Parental support, planners, a short email reminder. These are all things that are often necessary in order for the student to succeed.
Don’t assume because an Autistic can do one really hard thing that they can do the “easy” thing. Often the “hard” things are easy and the “easy” things are seemingly impossible. Asynchronous development is common and should be expected.
8. Attention: inconsistent days and inconsistent success
With ADHD and Autism, it is often assumed that if a child can focus on x, then they can focus on y. This is not the case. ADHD-ers often either hyper-focus or struggle. This does not mean they do not care or are not interested. We know from neuroscientific research that their brains are different and are not able to attend to the things that don’t automatically interest them through pure will like a neurotypical might.
We found through EEG that the reason for my daughter’s “spacing out” during arithmetic was because she was having epileptiform events when she used that part of her brain. The event literally wipes out the short term memory which explains why memorizing math facts has been nearly impossible.
Some days will be good, some days will feel like a struggle. Learning and life is not linear. Just like everyone, Autistics have good days and bad.

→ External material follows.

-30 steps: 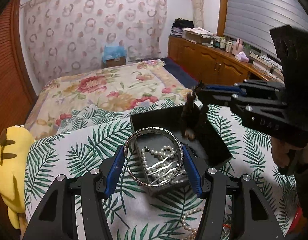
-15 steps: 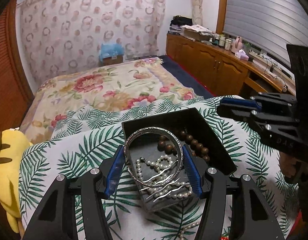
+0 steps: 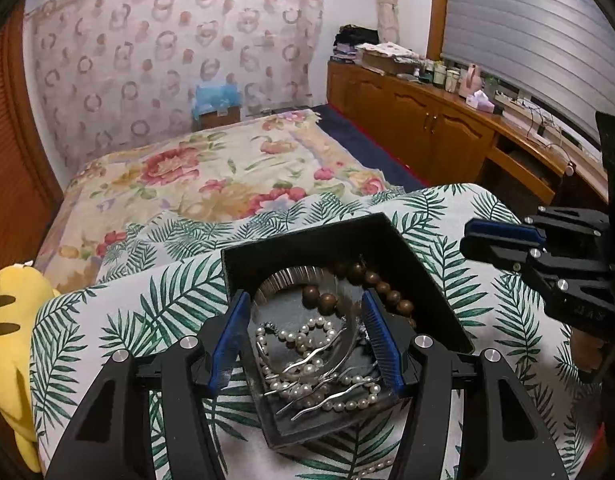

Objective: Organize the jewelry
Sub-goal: 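Lower the silver bangle into the box with the left tool while the right drops the bracelet, then grasp the red cord with the jade bangle using the right tool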

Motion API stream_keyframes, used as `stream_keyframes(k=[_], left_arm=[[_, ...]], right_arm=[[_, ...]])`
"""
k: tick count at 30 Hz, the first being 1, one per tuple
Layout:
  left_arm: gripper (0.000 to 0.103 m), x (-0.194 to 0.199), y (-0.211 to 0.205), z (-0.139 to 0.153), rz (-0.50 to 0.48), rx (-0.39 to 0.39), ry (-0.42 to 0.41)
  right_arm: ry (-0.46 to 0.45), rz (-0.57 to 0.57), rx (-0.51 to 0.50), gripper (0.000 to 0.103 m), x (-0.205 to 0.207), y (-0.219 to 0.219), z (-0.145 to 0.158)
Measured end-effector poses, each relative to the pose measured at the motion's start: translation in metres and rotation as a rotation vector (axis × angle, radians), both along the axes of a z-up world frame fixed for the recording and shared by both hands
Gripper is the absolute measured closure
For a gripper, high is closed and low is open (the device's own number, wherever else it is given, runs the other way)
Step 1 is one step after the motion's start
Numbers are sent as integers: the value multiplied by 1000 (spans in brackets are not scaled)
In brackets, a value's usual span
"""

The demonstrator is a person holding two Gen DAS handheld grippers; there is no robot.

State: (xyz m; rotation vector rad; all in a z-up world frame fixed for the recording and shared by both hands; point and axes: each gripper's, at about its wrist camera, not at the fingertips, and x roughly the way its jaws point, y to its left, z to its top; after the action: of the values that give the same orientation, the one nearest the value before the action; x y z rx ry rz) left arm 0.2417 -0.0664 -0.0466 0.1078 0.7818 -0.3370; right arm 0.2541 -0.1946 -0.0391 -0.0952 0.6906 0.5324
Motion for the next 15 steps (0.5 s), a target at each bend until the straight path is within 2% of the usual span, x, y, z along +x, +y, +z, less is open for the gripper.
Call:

My experience is that the good days and bad are on a larger scale and continuum. It is often like living in the land of extremes.
9. Be direct with compassion.
Autistic kids don’t usually pick up on subtlety. Be direct in a kind, non-judgmental way. When giving instruction about music or a social behavior related to music, explain why. Having an Autistic buy into why it is beneficial for them to do what is so challenging is essential. It can be extremely difficult to find words to describe something that to you is intuitive or natural. Challenge yourself to find valid reasons for behaviors and practices and develop many different accurate ways of explaining those reasons.

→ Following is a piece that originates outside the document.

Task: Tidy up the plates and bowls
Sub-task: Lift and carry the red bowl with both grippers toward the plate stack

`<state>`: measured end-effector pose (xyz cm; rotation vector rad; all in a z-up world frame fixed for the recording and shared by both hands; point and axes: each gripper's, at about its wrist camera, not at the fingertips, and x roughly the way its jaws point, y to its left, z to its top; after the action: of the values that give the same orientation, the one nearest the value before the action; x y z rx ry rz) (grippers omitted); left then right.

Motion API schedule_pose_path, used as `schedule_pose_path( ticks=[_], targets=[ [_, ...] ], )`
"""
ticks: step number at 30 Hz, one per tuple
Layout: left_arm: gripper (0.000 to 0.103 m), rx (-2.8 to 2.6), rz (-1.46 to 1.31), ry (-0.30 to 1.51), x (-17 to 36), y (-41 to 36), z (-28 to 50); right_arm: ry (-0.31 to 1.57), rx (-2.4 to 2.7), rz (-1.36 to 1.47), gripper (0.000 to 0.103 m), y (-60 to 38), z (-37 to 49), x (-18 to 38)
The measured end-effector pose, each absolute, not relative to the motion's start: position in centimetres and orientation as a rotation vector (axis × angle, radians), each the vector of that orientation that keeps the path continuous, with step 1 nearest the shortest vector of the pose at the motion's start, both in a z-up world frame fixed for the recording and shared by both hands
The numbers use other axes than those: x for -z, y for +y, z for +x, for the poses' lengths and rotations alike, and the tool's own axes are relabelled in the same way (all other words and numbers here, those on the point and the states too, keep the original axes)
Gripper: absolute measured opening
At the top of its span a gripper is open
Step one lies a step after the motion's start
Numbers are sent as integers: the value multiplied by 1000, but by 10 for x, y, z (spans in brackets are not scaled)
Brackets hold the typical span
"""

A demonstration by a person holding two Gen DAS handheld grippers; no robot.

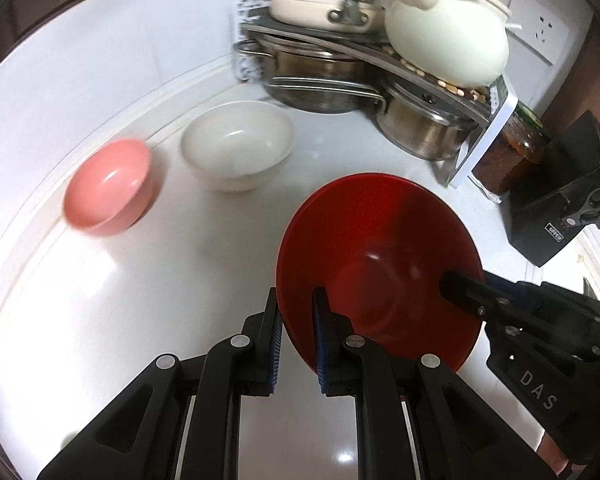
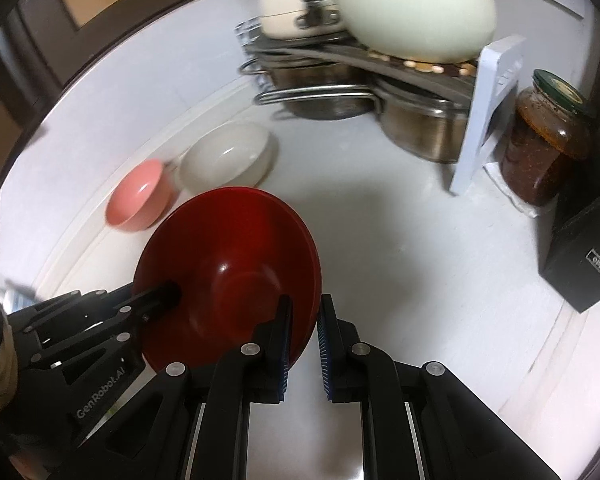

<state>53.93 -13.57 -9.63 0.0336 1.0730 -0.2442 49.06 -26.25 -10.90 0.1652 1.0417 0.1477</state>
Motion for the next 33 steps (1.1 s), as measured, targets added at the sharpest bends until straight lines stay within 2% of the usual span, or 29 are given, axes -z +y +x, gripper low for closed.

10. The mystery of memory: why do some concepts stick and other do not?
Where memories are stored and how memory works is still a mystery to scientists. What we know is that short and long term memory are different. Some Autistics, like my daughter, have tremendous long term memory but little to no short term memory. Help Autistics find ways of working around this challenge, know that they will need more reinforcement and many more reminders in the short term, but things may “click” at some point in the long term. Remember, Autistics are no less capable. They often just need a different path and time.
Know that Autistics may have unseen events happening in their brain that make it impossible to hold short term information. Be patient. Keep at it. Music is a place where many Autistics find refuge, community, sense of purpose, and joy. Our kids need you.